Eleições gerais (I)

Revista TENDÊNCIA – RJ

(Data não identificada)

Assunto: Eleições gerais – Números/cifras

Cem milhões de eleitores; 35 mil candidatos; 1.700 vagas. Estes são alguns dos fantásticos números das eleições gerais deste ano, que deverão movimentar, segundo as estimativas, algo em torno de US$ 3 bilhões. Ou mais, dependendo da voracidade dos candidatos pelo Poder e do nível de acirramento das campanhas, que podem exigir mais e mais investimentos.

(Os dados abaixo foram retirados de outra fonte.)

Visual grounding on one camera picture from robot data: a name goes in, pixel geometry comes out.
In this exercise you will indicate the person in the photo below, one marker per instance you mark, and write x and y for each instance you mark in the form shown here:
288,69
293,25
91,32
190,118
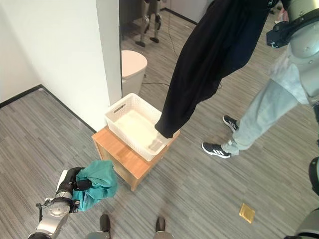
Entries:
269,109

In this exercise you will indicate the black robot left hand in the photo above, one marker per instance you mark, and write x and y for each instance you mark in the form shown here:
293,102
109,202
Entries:
68,180

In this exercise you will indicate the teal cloth garment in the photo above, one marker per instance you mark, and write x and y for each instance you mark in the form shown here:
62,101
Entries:
99,181

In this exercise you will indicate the robot right dark foot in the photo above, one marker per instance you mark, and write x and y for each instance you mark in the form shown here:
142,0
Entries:
160,224

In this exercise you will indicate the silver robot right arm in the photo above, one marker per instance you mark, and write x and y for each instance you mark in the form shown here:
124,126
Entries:
307,49

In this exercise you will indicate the robot left silver leg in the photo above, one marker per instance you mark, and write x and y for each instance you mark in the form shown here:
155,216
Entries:
98,235

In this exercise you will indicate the robot left dark foot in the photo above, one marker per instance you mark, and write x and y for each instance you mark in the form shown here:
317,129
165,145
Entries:
105,222

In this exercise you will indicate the robot dark foot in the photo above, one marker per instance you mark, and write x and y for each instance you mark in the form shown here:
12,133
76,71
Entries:
105,222
160,224

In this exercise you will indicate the robot silver leg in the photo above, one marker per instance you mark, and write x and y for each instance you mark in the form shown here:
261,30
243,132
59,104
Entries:
98,235
163,235

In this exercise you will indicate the black trousers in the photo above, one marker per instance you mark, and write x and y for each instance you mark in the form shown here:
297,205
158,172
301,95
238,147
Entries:
211,62

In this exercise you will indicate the white lidded trash bin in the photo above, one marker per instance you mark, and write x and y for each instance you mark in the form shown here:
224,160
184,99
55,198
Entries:
132,67

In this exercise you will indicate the humanoid robot in background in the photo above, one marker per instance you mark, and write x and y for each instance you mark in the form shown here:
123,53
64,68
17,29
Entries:
152,17

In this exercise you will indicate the white plastic laundry basket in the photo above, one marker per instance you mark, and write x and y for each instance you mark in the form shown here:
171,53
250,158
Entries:
129,122

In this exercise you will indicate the small wooden side table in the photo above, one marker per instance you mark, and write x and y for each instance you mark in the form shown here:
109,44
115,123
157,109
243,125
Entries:
129,159

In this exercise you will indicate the robot right silver leg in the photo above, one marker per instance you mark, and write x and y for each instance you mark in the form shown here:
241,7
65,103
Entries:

Há quem diga, por exemplo, que só Orestes Quércia tem quase US$ 1 bilhão guardados para a campanha.

Os parâmetros de avaliação são imprecisos, uma vez que a nova legislação fala em limites que podem se expandir no calor da disputa, já que há tetos de financiamento, mas não há certamente um mecanismo eficaz de detectar todas as “ajudas” sem recibo. De qualquer modo, os especialistas em marketing político já fazem os cálculos, e a única certeza é de que não será uma eleição barata.

Quem tem experiência garante: para se eleger governador pode ser preciso gastar algo em torno de US$ 5 milhões. Para senador a despesa pode alcançar US$ 2 ou 3 milhões, enquanto um candidato a deputado deve reservar uma “caixinha” de US$ 1 milhão. Deputado estadual vai gastar menos, é lógico: algo como US$ 200 mil. Para presidente da República, o céu é o limite.

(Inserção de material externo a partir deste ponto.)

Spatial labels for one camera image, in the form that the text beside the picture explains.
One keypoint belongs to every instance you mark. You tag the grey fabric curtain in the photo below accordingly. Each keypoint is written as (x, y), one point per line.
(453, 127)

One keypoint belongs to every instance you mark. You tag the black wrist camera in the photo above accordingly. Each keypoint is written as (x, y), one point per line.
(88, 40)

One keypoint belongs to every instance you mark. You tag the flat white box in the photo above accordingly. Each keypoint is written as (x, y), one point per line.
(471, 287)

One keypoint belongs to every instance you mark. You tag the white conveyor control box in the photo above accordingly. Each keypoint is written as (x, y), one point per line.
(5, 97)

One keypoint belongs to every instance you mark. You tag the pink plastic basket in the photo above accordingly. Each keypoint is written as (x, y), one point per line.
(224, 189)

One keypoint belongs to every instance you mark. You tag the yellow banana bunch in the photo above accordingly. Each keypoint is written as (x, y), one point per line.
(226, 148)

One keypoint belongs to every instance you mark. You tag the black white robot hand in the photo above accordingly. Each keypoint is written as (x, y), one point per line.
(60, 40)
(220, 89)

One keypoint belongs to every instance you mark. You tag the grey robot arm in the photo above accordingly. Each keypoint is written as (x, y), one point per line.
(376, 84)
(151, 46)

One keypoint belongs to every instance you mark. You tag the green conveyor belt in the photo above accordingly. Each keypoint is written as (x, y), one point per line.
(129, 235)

Tirando o cargo de presidente da República, cujo universo de votantes é o País inteiro, nos demais casos as cifras variam de Estado a Estado. Uma eleição para deputado federal por São Paulo, é óbvio, fica mais cara do que pelo Amapá, mas não é de hoje que esses “limites mínimos” são apontados como parâmetros aceitáveis, na média. Quem puder, que se cuide, porque a parada é dura. O que vai ser gasto globalmente nas eleições deste ano equivale a cerca de 7 vezes o montante investido pelas empresas brasileiras na Copa do Mundo. Isto, tomando-se como base a avaliação de US$ 3 bilhões.

A lei nº 8.713, de 30 de setembro de 1993, fixou os limites: as doações e contribuições, no caso de pessoa física, ficam limitadas a dez por cento dos rendimentos brutos no ano de 1993, e no caso de pessoa jurídica, a dois por cento da receita operacional bruta no ano de 1993. A própria lei faz e desfaz: esses limites percentuais podem ser ultrapassados, diz o parágrafo seguinte, mas novos tetos, para disciplinar o excesso, são estabelecidos: no caso de recursos provenientes de pessoa física, não podem somar mais do que 70 mil UFIRs. Quanto aos recursos vindos das  empresas, esse limite é de 300 mil UFIRs para cada campanha. Os experts garantem: não dá. Os tetos estabelecidos equivalem a dizer que pessoas físicas poderiam contribuir com algo como US$ 35 mil  e as empresas com cerca de  US$ 180 mil para cada campanha. Vai continuar entrando recurso por debaixo do pano.

 

 

ELEIÇÃO “CASADA” ESTABELECE RECORDE

 

 

Legalismos e ilegalidades à parte, o fato é que nunca se viu no País eleição em tais dimensões. Estará indo às urnas a população de nada menos do que 4.974 municípios de todo o Brasil, num total de 2.530 zonas eleitorais, com um juiz por zona. São, ao todo, segundo o Tribunal Superior Eleitoral, 275 mil seções eleitorais, com predominância total do voto do interior. Os dados são também do TSE: 76,49% são de eleitores do interior, enquanto as capitais contribuirão com apenas 23,51%.

 

VOTANTES SOMARÃO 100 MILHÕES

 

O TSE trabalha com a estimativa de que, até a data da eleição – 3 de outubro – estarão cadastrados 100 milhões de eleitores, ou seja, cerca de 10 milhões a mais do que os quase 90 milhões que até março já estavam de posse de seus títulos de eleitor.

A distribuição, por faixa etária e por sexo, evidencia o equilíbrio entre os votos feminino e masculino, e mostra que o maior número de eleitores está na faixa entre 25 e 34 anos de idade.